The _Refait_ is _said_ to occur once in 38 deals on the average; and if this were true, the Bank would have a slightly less advantage at Trente et Quarante than it has at Roulette. To arrive at the mathematical odds in favour of the Bank would involve an exceedingly {467} complicated calculation, and it is doubtful if they have ever been exactly computed. At a glance it would seem that the odds against both rows being 31 each is 81 to 1; there being 10 possible points for each row, the chances against any named point appearing would seem to be 9 to 1, in which case, of course, the chances against _both_ points being identical would be 9 × 9, or 81 to 1. But as the point of 31 can be formed in 10 ways--for the last card may be of any value, while the point of 32 can only be formed in 9 ways--for now the last card cannot be an ace; and to form a point of 33 the last card can be neither an ace nor a deuce, and so on with every point up to 40, which can only be formed in one way--viz. when the last card is a 10--it is obvious that 31 is the easiest possible point to arrive at, and the exact chances against its formation have, as far as the writer's information goes, never been calculated.[111]
In actual play, however, the punter may insure against the _Refait_ by paying a premium of 1 per cent. on his stake (at a minimum cost of five francs); thus it is safe to assume that for all practical purposes the percentage in favour of the Bank is exactly 2 percent.[112] Thus it would seem that once in 38 is an underestimate of the appearance of a _Refait_.
The maximum and minimum stakes allowed at Trente et Quarante are 12,000 francs and 20 francs respectively. Much heavier amounts are to be seen at stake at this game than at Roulette. This probably arises from two facts: because the games are generally {468} carried out in a quieter manner and the coups are more quickly played than is the case at Roulette, and because there is unquestionably a prevailing idea amongst the gamblers at Monte Carlo that the Bank's advantage is not so great at Trente et Quarante as it is at Roulette. The latter consideration is probably wrong; and, as far as the writer's experience goes, it is a very paying business to insure the stake at Trente et Quarante. If this really is so, it follows that the percentage in favour of the Bank is over 2 per cent., or something like 1 per cent. _more_ than it is at Roulette.
Any system that is applicable to the even chances at the Roulette table can of course be played at Trente et Quarante; but for some reason or other it is unusual to see any system properly worked at this game, possibly because too large a capital would be required.
The almost universal method of play is to follow the "_tableau_"--that is, to follow the pattern of the card on which the game is marked. If there have been two Reds followed by two Blacks, ninety-nine people out of a hundred will stake on Red, in the expectation of two Reds now appearing, while if there is a run of one colour, thousands of francs will be seen on that colour, and not a single 20-franc piece on the other.

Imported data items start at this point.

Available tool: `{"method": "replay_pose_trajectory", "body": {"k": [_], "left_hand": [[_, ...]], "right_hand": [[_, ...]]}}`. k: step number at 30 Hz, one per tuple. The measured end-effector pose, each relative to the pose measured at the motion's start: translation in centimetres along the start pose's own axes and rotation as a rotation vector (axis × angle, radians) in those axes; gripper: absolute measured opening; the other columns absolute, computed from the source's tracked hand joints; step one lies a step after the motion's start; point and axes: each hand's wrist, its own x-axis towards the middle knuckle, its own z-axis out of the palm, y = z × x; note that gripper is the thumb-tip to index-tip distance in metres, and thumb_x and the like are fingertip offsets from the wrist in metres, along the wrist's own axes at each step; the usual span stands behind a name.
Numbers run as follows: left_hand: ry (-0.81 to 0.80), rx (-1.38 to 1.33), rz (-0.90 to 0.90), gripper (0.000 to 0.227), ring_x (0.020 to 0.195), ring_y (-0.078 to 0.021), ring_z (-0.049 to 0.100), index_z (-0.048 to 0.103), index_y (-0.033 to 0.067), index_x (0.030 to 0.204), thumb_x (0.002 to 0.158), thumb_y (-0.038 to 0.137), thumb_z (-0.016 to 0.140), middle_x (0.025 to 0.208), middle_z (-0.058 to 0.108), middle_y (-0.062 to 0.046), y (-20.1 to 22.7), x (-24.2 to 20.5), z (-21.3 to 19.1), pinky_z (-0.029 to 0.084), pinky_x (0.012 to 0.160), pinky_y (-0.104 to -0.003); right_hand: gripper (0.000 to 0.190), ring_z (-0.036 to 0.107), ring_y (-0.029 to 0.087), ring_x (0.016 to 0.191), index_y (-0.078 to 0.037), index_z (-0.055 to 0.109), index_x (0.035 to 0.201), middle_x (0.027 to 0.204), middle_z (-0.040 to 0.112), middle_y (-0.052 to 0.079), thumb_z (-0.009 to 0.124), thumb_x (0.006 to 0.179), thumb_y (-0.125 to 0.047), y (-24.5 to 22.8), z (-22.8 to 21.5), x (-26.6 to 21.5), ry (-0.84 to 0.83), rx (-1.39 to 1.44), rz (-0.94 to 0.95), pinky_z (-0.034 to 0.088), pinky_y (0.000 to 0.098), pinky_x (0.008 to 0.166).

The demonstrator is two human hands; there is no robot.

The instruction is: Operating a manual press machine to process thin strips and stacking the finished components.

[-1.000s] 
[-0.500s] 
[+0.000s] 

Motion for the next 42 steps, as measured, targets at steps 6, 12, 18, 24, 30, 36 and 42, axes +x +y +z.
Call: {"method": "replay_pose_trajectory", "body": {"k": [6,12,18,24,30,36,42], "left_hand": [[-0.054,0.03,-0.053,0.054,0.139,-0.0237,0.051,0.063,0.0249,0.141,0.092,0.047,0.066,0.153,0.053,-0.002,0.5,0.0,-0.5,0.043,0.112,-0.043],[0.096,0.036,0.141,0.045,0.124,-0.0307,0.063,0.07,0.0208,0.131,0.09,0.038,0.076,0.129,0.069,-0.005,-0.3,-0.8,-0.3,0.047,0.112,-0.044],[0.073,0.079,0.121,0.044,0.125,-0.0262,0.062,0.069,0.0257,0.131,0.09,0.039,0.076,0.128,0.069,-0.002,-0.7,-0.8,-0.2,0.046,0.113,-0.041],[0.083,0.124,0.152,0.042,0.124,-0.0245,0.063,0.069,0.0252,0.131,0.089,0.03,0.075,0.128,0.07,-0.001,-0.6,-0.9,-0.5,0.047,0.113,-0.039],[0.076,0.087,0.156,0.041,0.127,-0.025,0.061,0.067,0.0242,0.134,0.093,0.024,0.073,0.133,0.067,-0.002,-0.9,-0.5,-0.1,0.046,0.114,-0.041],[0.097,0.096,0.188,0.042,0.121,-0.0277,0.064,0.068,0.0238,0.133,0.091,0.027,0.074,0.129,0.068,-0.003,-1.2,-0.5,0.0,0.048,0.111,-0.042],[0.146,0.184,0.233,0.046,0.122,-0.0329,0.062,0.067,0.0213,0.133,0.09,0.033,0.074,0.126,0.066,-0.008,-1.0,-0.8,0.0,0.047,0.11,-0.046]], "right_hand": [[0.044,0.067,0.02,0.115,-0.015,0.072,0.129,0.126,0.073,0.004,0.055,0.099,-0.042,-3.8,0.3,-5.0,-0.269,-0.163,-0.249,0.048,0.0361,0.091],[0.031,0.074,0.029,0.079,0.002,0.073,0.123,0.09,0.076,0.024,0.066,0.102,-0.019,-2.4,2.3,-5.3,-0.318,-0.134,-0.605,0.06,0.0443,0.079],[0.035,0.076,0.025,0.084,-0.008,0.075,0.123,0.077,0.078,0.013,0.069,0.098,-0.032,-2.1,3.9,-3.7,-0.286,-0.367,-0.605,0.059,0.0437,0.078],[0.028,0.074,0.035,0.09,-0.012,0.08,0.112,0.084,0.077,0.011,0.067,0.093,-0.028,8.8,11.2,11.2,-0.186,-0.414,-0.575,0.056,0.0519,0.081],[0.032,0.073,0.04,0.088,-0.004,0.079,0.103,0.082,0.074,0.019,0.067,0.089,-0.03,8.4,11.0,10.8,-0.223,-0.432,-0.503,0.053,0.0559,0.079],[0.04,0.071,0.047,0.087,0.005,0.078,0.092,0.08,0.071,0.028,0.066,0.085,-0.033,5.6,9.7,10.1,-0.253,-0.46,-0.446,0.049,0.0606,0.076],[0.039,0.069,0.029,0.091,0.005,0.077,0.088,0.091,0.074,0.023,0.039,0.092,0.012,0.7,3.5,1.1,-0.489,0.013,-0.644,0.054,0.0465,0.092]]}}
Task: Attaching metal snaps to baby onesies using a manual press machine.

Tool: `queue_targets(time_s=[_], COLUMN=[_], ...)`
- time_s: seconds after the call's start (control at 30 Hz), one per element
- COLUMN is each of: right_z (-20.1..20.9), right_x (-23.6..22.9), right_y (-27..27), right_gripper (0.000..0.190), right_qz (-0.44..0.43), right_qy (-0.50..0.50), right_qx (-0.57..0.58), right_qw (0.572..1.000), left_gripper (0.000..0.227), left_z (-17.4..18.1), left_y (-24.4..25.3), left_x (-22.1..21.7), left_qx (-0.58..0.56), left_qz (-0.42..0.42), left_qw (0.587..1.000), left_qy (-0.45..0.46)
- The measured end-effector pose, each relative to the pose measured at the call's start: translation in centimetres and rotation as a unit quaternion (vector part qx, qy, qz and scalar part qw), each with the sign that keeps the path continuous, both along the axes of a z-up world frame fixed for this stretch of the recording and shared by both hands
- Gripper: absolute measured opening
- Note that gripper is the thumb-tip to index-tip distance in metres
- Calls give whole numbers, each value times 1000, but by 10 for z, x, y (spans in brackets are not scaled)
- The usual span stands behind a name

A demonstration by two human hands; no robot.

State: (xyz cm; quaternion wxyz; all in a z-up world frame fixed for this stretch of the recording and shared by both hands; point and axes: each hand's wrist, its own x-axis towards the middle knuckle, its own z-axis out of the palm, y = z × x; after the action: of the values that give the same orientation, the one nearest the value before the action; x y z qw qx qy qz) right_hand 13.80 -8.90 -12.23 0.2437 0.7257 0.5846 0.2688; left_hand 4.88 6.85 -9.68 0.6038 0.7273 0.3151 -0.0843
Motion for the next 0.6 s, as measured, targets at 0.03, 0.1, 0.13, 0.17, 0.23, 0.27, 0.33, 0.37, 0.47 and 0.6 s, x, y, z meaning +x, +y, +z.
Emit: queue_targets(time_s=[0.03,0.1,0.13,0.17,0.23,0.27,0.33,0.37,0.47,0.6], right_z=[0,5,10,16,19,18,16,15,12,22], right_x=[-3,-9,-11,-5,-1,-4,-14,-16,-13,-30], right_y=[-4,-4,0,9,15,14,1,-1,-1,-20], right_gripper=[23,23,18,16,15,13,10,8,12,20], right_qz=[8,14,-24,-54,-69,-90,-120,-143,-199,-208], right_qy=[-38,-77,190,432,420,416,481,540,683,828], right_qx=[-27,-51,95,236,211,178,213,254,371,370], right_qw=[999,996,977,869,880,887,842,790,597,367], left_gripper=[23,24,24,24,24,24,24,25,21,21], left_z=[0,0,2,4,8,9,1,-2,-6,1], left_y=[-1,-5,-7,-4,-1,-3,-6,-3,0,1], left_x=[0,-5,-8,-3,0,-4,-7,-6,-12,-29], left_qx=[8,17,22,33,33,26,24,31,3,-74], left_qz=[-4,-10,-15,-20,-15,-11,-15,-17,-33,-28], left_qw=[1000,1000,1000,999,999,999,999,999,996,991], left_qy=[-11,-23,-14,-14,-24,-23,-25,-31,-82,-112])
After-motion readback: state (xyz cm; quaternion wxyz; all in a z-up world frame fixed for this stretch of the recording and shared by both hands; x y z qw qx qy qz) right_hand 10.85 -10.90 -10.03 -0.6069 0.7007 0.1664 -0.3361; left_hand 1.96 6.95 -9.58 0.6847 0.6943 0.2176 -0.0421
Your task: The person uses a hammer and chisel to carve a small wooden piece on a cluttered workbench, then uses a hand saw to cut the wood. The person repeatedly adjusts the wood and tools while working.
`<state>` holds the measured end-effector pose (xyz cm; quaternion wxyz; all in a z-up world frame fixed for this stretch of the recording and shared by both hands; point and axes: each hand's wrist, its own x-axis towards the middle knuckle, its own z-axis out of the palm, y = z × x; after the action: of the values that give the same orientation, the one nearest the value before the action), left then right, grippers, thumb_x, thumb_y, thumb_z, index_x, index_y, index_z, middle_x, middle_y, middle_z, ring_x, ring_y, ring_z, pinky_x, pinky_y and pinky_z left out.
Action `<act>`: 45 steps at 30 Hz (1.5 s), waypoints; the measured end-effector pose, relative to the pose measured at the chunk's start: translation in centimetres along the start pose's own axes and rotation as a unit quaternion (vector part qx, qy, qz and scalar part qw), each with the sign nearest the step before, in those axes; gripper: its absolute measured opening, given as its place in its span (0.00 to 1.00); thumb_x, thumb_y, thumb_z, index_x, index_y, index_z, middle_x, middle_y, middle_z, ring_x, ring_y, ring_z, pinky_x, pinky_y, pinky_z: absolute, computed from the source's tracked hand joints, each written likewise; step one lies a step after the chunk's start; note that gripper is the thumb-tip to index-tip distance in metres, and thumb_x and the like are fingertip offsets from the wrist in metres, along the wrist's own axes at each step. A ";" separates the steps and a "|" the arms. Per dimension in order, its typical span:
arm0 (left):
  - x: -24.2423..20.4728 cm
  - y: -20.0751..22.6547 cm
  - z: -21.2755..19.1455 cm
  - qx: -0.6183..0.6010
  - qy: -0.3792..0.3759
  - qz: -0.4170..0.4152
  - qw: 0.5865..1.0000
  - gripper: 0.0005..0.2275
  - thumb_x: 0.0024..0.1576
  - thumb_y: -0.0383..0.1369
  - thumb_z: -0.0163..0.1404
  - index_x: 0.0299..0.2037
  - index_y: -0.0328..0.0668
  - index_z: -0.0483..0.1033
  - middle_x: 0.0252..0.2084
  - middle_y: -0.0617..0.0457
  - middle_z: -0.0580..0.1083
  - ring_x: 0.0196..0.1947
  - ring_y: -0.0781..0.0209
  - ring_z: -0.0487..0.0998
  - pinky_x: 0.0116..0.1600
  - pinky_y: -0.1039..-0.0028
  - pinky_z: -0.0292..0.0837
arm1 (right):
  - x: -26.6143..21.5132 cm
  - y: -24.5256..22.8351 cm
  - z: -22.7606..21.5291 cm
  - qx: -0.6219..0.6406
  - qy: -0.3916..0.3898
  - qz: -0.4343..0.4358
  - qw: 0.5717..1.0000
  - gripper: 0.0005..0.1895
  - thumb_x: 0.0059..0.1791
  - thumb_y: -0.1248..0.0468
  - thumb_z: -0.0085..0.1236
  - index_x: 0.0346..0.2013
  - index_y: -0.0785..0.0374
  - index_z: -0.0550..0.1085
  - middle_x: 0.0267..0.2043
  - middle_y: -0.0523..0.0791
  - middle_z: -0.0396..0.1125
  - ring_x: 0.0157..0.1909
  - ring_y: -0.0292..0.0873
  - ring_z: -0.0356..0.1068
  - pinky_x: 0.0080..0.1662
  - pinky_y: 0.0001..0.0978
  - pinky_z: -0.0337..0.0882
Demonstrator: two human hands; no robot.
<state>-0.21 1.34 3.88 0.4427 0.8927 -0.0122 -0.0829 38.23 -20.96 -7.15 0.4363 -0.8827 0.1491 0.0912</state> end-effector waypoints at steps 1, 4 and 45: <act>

Sometimes the colours do run in the most inexplicable manner at Trente et Quarante. The writer has played at a table where there were 17 consecutive Blacks, then 1 Red, to be followed by 16 consecutive Blacks. When such runs occur, the Banks of course lose heavily, and are constantly broken. To break the Bank in the true sense of the word is of course an impossibility. When a Bank gets into low water the _chef-de-partie_ {469} sends for some more money, which is "_Ajouter à la banque_," and to this extent only is it possible to "break the Bank at Monte Carlo."
The game of Trente et Quarante is sometimes called "Rouge et Noir."
The method of play on the even chances that will now be explained is based on the three following assumptions:--
First. That every system at present played is successful only for a certain time, when an adverse run, long enough to defeat the progression adopted, is almost certain to occur, whereby the Bank reaps a rich harvest.
Secondly. That only on rare occasions does the system show the desired profit, without the player having been at some period of the game a very heavy loser.
Thirdly. That the failure of systems is not due to zero, but to the Bank's maximum.
These conditions are _assumed_, though in the first two cases they undoubtedly are realities, and within the experience of every system player. The third one may be true or not; it is not vastly important.[113]
Now as regards maxim No. 1, it may be taken for granted that for all practical purposes the system player makes his "_grand coup_"[114] on not more than {470} (say) twenty occasions, and on the twenty-first he meets such an adverse run that he loses his entire profits plus his entire capital; or say, for argument, he had already spent his profits and so loses only his entire capital. The proportion of the coup played for to the capital employed is generally some 2½ per cent.; consequently after twenty good days' play, and one bad one, a system player is a loser of 50 per cent. of his money. (This is a very low estimate.)
Now supposing a player had played stake for stake on the opposite chance to that played on by the system player, it is obvious that he would have lost on twenty days, and won on the twenty-first sufficient to recoup all his previous losses, with 50 per cent. profit.
The mathematician will say "No" to this--"the Bank will have reaped its zero percentage from each spin of the Wheel during the progress of the play." But why? A, who is playing the system, stakes 10 louis on Red; B (who is playing against him) stakes 10 louis on Black, and zero crops up. They are both put in prison, and A comes out safely, so B is now 10 louis worse off than A. But in a short time A and B again both stake 10 louis, and zero appears. But this time B comes out safely, in which case A must write this down as a losing coup, and his next stake will be say, for example, 15. To meet this B has only to add 5 louis to the 10 he has just retrieved out of prison--so his profit and loss account due to zero is exactly square, as far as it affects his transactions with A. And surely during the course of a game A and B will both get out of prison the same number of times. (And A does not fear zero--he only fears reaching the maximum--consequently B {471} does fear for zero; he but awaits the time when his stake gets to the maximum.)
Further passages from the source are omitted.